→ Exercise prompt:
Write out the listing exactly, dropping any picture it contains.

Content starts

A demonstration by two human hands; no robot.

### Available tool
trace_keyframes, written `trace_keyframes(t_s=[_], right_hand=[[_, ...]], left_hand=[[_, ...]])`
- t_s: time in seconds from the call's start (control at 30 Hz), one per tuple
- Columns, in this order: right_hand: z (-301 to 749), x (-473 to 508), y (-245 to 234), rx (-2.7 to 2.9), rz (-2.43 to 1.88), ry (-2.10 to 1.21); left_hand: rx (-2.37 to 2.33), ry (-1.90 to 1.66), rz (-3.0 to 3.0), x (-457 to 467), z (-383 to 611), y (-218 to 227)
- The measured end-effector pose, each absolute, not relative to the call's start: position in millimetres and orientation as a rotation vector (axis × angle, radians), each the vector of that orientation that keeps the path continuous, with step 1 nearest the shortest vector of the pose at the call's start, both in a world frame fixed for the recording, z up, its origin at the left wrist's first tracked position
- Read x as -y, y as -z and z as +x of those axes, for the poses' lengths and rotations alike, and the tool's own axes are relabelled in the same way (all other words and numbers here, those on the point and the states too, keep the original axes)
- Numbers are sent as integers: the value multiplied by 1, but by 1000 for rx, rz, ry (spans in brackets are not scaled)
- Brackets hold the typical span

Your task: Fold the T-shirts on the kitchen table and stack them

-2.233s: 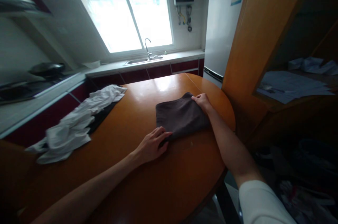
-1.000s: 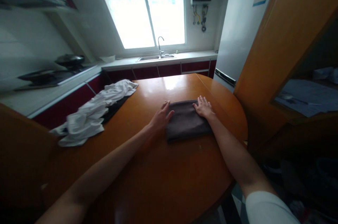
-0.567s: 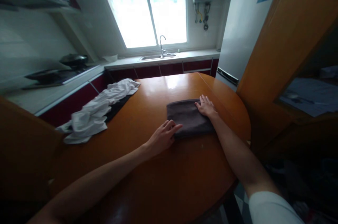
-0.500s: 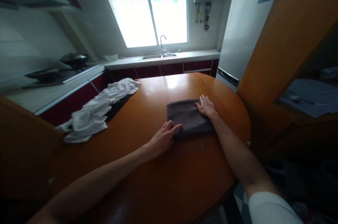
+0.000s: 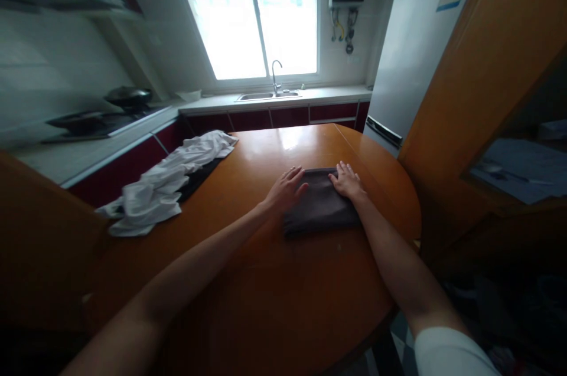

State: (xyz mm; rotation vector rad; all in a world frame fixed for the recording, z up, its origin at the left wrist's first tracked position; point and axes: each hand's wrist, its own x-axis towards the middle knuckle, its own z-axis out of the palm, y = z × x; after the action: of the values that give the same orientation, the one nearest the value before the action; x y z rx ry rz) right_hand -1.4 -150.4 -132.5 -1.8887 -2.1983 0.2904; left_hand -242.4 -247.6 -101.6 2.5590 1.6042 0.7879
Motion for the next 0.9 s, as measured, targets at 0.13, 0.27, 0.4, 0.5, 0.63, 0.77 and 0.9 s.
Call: trace_keyframes(t_s=[0.13, 0.27, 0.4, 0.5, 0.63, 0.77, 0.9], right_hand=[[-4, 154, 129, 2262, -1939, -241], [-6, 156, 127, 2282, -1958, -214], [-6, 157, 126, 2271, -1950, -223], [-5, 157, 127, 2262, -1944, -225], [-5, 155, 130, 2246, -1940, -234], [-4, 153, 131, 2243, -1926, -259], [-4, 154, 130, 2230, -1913, -288]], left_hand=[[-1728, -412, 2488, 213, -248, 124], [-1756, -286, 2462, 208, -250, 122], [-1739, -479, 2576, 205, -225, 109], [-1603, -498, 2668, 197, -202, 110], [-1593, -349, 2596, 187, -192, 120], [-1549, -359, 2582, 197, -199, 119], [-1374, -350, 2662, 236, -212, 119]])
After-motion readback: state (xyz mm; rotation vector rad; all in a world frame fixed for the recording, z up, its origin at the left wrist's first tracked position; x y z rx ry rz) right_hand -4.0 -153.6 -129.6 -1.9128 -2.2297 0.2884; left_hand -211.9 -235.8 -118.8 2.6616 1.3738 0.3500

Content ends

→ Solved exercise:
A demonstration by two human hands; no robot.

### Available tool
trace_keyframes, written `trace_keyframes(t_s=[_], right_hand=[[_, ...]], left_hand=[[_, ...]])`
- t_s: time in seconds from the call's start (control at 30 Hz), one per tuple
- Columns, in this order: right_hand: z (-301 to 749), x (-473 to 508), y (-245 to 234), rx (-2.7 to 2.9), rz (-2.43 to 1.88), ry (-2.10 to 1.21); left_hand: rx (-2.37 to 2.33), ry (-1.90 to 1.66), rz (-3.0 to 3.0), x (-457 to 467), z (-383 to 611), y (-218 to 227)
- The measured end-effector pose, each absolute, not relative to the call's start: position in millimetres and orientation as a rotation vector (axis × angle, radians), each the vector of that orientation that keeps the path continuous, with step 1 nearest the shortest vector of the pose at the call's start, both in a world frame fixed for the recording, z up, its origin at the left wrist's first tracked position
- Read x as -y, y as -z and z as +x of those axes, for the poses' lengths and rotations alike, and the tool's own axes are relabelled in the same way (all other words and numbers here, those on the point and the states too, keep the original axes)
- Numbers are sent as integers: the value multiplied by 1, but by 1000 for rx, rz, ry (spans in brackets are not scaled)
- Brackets hold the typical span

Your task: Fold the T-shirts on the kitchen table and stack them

-2.233s: 
-1.000s: 
-0.567s: 
-0.500s: 
+0.000s: 

State: (xyz mm; rotation vector rad; all in a world frame fixed for the recording, z up, its origin at the left wrist's first tracked position; point and axes: each hand's wrist, its own x-axis towards the middle knuckle, its own z-axis out of the palm, y = z × x; after the action: of the values that give the same orientation, the one nearest the value before the action; x y z rx ry rz) right_hand -1.4 -150.4 -132.5 -1.8887 -2.1983 0.2904; left_hand -242.4 -247.6 -101.6 2.5590 1.6042 0.7879
Motion for the next 0.9 s, as measured, targets at 0.13, 0.27, 0.4, 0.5, 0.63, 0.77 and 0.9 s.
Call: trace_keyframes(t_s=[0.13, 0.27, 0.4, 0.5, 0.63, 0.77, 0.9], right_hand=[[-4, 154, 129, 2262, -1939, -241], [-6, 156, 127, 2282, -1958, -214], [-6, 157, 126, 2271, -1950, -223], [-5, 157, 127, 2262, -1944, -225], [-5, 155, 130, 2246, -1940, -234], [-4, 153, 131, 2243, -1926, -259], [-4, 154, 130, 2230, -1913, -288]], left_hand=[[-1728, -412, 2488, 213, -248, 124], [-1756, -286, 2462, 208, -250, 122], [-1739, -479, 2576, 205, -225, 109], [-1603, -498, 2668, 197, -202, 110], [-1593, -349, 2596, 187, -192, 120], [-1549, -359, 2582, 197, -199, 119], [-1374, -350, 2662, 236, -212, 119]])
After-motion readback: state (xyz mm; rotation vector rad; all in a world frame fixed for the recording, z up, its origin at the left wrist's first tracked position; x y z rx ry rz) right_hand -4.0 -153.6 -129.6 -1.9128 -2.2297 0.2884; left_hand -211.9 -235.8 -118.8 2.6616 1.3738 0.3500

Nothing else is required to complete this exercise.